Similarly, you have another block to its top left: S&P, FTSE, Sensex and to a certain extent, the Pakistani Rupee. These move together as a block as well.
But when this block goes up, all the currencies in the other block go down, as indicated by the red negative correlations between these two blocks.
This can be used very easily for decision making. For example, one client who was trading with Singapore and Japan looked at the strong correlation and decided to consolidate their holdings in Japanese Yen. They then moved up and down this column to find a good hedge. FTSE looked like a good hedge – it was the most negatively correlated with JPY at that time -- and they decided to place a third of their portfolio in FTSE.
A sheet like this improves people’s understanding of relatively complex data, and results in significantly increased trade volumes.
We were working with a restaurant who had 7 months’ worth of sales data, and asked what we could do with this data. It was a fairly open-ended problem.
Among other things, we looked at the various product categories they sold, such as starters, breads, desserts, etc. and the pairwise correlations between each of these.
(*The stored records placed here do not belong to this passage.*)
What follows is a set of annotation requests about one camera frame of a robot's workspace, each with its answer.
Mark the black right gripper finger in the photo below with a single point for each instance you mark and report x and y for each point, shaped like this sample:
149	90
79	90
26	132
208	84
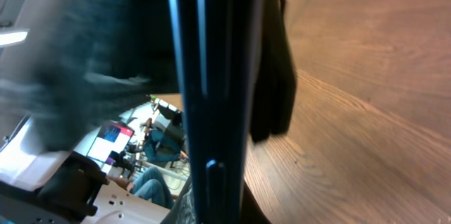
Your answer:
276	84

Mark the blue Samsung Galaxy smartphone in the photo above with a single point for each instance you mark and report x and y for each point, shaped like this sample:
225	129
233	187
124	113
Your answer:
217	50

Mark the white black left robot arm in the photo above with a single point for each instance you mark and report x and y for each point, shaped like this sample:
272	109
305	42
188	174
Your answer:
94	60

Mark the seated person in blue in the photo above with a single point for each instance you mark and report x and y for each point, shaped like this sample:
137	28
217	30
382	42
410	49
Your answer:
150	185

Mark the computer monitor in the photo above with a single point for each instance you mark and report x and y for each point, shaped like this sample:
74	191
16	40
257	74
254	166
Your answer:
111	137
The number in each cell shows the pairwise correlation between any two products. The 17 on the top left, for example, indicates a 17% correlation between side dishes and meals. The scatter plots diagonally opposite show the correlations between these visually as well. These are colour coded based on the correlation. The redder it is, the more negative the correlation. The greener it is, the more positive the correlation.
There are a few patterns that emerge. For example: desserts are positively correlated with every product. The row and column are green right through, indicating that it doesn’t matter what people eat – they usually have desserts at the end.
Starters are an interesting category. They were introduced 4 years ago as a loss-leader, with the aim of increasing the restaurant’s menu variety and to bring in footfall. As a result, they were priced at cost. You can see from this that starters sell well with breads (rotis, naans, etc). They sell well with desserts, but then, everything sells well with desserts. But they reduce the sales of every other product!
What’s been happening is that since starters were so attractive, people were coming in, ordering starters and desserts, and leaving. As a result, this initiative had been a net loss for the profit margin, though it had not been spotted for nearly four years.